At The COVID Tracking Project, we dove deep into this new data set’s intricacies before the new year. Now, we’ve visualized the most recent week of data reported by each facility to HHS on an interactive map.

While there are dozens of useful metrics included in the full HHS facility-level data, we focused on two: how many COVID-19 patients are currently hospitalized, and how many are in the ICU. This presents a clear, localized understanding of the pandemic’s impact on communities and the healthcare systems that serve them. The number of hospitalized COVID-19 patients may vary significantly between facilities that are only a few minutes’ drive apart. As nearby facilities fill up, patients may have to be transported miles away—occasionally even to another state altogether—which can negatively impact quality of care.

We also show the percentage of staffed bed capacity currently occupied by COVID-19 patients. A staffed bed is not just the physical bed itself: Each inpatient—whether hospitalized with COVID-19 or not—requires specialized healthcare providers and other essential workers, medications, machines, protective equipment, and supplies. Hospitals across the US have worked hard to expand their capacity in the face of surging patient caseloads—e.g, by converting available space towards patient care, increasing staff, or stretching equipment use. But each additional hospitalized patient that brings a hospital or ICU closer to 100% of capacity used creates an extraordinary strain on resources and makes the optimal standard of care harder to maintain.

How to best use this map

There are two data layers on the map to toggle between: visualizing COVID-19 patients currently in the hospital (“all inpatients”) or those currently in intensive care (“ICU patients”). The bubble size corresponds to the number of adult COVID-19 patients currently at each facility while bubble color corresponds to the share of staffed inpatient or ICU beds which are occupied by COVID-19 patients. Note that ICU patients are considered a subset of inpatients and each count includes both confirmed and suspected COVID-19 cases.

Hovering over or tapping each facility will display information about the number of currently hospitalized COVID-19 patients and the percentage of staffed bed capacity used. Selecting a facility or its name on the left-hand pane will pop-up more detailed data. Use the share icon next to the facility name to copy a link so you can share that facility’s data with others.

The search bar on the upper left can be used to look up hospital facilities by city or zip code. The map will move to the location of those results and present all facilities in view on the results pane. You can zoom in or out to bring a region or city into view and the URL link will update to match. For example, this link shows the city of Los Angeles and surrounding areas.

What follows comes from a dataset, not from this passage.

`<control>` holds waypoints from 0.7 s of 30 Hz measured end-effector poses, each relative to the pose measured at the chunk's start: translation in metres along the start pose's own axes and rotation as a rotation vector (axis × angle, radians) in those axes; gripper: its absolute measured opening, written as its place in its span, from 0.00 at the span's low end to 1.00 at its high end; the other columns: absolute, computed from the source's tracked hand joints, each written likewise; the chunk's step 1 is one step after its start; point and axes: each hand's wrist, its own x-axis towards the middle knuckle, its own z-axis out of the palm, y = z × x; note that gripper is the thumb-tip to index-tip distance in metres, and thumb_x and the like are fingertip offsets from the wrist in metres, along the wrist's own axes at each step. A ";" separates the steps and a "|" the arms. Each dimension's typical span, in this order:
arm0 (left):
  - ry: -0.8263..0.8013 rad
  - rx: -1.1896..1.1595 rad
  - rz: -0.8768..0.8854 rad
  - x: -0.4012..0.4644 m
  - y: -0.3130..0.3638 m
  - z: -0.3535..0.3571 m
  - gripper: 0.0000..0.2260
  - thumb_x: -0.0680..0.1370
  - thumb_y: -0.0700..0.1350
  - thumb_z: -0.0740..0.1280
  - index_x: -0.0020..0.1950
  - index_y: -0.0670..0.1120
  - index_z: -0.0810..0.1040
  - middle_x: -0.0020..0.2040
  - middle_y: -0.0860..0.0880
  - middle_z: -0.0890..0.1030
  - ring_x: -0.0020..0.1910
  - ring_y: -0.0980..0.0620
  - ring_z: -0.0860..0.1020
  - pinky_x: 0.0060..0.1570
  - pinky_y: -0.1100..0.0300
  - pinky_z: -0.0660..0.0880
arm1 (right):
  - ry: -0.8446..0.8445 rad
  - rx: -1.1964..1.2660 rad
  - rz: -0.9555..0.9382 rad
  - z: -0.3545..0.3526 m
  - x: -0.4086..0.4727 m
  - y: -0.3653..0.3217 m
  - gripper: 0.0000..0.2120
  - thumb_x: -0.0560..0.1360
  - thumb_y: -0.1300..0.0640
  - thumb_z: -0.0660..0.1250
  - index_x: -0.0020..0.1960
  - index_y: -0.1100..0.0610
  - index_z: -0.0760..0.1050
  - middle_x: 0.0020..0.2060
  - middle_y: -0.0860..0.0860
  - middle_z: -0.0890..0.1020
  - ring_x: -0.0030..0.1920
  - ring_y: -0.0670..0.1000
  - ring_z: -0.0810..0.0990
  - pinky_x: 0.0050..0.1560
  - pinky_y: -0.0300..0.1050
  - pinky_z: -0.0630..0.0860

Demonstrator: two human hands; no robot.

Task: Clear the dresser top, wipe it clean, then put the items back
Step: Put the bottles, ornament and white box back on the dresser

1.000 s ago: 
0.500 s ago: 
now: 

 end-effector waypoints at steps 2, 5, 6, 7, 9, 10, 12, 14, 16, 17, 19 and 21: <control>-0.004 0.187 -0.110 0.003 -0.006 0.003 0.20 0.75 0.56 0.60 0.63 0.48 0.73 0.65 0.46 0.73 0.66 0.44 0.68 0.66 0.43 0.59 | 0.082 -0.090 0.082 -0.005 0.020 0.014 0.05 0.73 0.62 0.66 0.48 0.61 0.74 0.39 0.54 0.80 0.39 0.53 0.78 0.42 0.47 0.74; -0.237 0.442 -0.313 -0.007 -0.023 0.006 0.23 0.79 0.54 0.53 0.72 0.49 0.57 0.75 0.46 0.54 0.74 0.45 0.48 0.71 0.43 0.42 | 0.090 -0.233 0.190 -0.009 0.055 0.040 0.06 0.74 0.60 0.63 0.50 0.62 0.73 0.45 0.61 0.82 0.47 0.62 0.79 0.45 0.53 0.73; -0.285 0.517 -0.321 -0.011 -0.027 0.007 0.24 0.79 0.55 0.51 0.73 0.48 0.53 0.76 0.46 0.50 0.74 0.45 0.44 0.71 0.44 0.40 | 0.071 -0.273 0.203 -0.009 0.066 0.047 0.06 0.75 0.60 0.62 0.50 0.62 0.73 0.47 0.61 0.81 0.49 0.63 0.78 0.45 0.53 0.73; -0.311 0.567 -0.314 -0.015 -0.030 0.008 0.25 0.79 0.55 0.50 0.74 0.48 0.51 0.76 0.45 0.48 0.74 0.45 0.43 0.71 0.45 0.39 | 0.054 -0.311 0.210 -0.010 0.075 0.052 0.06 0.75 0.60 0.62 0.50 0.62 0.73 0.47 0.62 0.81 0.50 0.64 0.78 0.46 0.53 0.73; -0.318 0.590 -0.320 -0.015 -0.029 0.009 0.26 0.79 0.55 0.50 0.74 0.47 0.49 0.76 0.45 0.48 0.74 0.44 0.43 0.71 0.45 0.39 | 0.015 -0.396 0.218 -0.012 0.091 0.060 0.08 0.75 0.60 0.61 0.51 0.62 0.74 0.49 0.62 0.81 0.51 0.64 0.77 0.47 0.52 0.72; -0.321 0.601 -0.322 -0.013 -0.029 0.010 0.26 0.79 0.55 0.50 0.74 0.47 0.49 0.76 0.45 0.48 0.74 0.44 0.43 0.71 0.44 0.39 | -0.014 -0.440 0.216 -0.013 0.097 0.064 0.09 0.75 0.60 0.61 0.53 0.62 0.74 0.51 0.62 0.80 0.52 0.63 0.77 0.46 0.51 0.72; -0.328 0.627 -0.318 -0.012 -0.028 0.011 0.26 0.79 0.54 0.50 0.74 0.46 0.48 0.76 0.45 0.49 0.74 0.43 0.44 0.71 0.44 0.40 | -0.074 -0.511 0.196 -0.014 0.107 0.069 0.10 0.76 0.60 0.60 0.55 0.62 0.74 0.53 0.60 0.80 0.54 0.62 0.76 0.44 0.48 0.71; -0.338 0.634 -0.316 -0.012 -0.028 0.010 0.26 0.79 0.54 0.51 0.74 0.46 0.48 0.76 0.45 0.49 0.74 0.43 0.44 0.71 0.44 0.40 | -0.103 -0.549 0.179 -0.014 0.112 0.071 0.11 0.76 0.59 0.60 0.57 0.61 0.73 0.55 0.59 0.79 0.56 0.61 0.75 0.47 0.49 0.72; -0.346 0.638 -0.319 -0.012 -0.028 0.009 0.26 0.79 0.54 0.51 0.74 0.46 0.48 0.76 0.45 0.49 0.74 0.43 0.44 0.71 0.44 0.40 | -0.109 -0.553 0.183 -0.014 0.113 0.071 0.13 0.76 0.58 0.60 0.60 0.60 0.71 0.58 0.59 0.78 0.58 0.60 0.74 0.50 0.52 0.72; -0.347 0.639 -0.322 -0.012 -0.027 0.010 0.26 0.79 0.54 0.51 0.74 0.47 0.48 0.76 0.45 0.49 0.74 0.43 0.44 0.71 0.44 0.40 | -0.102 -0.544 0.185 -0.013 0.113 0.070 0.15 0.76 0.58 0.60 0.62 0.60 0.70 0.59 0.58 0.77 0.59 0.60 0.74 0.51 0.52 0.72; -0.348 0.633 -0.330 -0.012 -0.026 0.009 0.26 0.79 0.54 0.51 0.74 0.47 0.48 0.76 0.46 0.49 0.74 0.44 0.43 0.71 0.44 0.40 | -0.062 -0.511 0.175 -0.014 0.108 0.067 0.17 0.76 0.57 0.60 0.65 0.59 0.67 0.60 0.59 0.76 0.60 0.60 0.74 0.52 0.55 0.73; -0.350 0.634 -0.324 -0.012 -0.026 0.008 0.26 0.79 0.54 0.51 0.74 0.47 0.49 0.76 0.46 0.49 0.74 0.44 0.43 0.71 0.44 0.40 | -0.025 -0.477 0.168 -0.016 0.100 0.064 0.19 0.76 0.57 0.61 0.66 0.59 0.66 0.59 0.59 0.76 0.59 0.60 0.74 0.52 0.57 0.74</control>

All this information can also be accessed in a table view via the “Search facilities in a table” located below the map. More details about what each data field means, along with key value explanations, are provided in the “About this map” expandable section.

The dataset is updated by HHS every Monday and reflects the average of data reported during the prior week (spanning Friday to Thursday). We will update the map on the same cadence to present the most recent data available.

This granular information allows the public to see, for the first time in this level of detail, how the spread of this virus is impacting their local hospitals. We commend the teams collaborating across the HHS, the CDC, the US Digital Service, and the local, state, and tribal governments who have worked to bring this data to light. We would also like to thank Mapbox for donating their map studio products for this project, which helped us move quickly from a large and complicated dataset to a beautiful and interactive map. We will continue our analysis of this data in the coming weeks, focusing on how surges impact capacity across different areas (from state to county to local health systems).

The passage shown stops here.